[cs615asa] [git commit] CS615 EBS-BACKUP; backup a directory into Elastic Block Storage (EBS) branch main updated. 3fe1a2f3516ea0765bdd6f968422a09d0ef2965e

Git Owner jschauma at stevens.edu
Mon May 3 20:21:09 EDT 2021


This is an automated email from the git hooks/post-receive script.

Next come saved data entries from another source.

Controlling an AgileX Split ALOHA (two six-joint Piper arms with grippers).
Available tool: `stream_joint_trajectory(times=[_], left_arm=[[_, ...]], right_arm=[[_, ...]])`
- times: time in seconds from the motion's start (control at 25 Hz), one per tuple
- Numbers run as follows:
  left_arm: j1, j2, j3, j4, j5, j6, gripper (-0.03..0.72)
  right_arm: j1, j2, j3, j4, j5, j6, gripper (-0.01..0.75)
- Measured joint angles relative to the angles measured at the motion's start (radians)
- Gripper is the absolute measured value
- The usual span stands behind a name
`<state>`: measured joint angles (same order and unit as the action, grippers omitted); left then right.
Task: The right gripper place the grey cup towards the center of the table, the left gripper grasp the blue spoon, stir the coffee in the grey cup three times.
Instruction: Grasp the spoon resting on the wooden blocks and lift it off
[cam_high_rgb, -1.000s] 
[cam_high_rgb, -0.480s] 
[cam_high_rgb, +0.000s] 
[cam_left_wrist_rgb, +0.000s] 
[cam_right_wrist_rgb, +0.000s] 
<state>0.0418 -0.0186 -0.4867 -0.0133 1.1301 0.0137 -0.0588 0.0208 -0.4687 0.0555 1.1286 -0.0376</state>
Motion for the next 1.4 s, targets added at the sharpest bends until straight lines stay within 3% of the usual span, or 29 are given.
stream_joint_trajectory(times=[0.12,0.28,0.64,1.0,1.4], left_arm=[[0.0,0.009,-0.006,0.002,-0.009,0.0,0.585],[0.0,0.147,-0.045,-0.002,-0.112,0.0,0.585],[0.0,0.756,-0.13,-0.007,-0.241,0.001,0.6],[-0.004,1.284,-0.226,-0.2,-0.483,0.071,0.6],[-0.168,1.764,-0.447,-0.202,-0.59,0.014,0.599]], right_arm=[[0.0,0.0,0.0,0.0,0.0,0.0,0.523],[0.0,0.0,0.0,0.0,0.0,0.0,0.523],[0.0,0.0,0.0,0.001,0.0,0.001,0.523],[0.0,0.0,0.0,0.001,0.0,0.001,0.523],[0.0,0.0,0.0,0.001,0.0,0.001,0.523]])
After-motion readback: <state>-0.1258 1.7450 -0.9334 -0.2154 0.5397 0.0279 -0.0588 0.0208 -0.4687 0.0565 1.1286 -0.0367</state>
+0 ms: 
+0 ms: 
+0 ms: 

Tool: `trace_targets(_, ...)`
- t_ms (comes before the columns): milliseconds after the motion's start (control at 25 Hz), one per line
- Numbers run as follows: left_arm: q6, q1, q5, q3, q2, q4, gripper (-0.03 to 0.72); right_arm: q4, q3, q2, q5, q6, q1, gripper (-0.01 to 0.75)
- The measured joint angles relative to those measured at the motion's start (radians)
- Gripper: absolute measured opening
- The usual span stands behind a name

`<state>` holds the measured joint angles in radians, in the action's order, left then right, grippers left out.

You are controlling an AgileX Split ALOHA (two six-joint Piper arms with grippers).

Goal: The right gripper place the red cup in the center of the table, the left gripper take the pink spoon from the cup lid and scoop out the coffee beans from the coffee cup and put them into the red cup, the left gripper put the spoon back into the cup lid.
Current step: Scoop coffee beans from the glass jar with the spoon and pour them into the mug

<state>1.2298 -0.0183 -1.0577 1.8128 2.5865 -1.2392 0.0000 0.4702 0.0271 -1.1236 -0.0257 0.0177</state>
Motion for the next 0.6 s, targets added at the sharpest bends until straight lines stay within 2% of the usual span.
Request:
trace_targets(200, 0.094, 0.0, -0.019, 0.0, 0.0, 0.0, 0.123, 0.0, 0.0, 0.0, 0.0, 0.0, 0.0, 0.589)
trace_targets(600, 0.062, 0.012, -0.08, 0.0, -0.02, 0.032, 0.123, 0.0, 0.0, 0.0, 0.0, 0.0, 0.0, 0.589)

It was
generated because a ref change was pushed to the repository containing
the project "CS615 EBS-BACKUP; backup a directory into Elastic Block Storage (EBS)".

The branch, main has been updated
       via  3fe1a2f3516ea0765bdd6f968422a09d0ef2965e (commit)
       via  2ffa80c9ef0bfb063bdc5aefb0eff4cea3e7138d (commit)
      from  34fa2f390dd59e9525fe9fd1ba38f6b13678fd2a (commit)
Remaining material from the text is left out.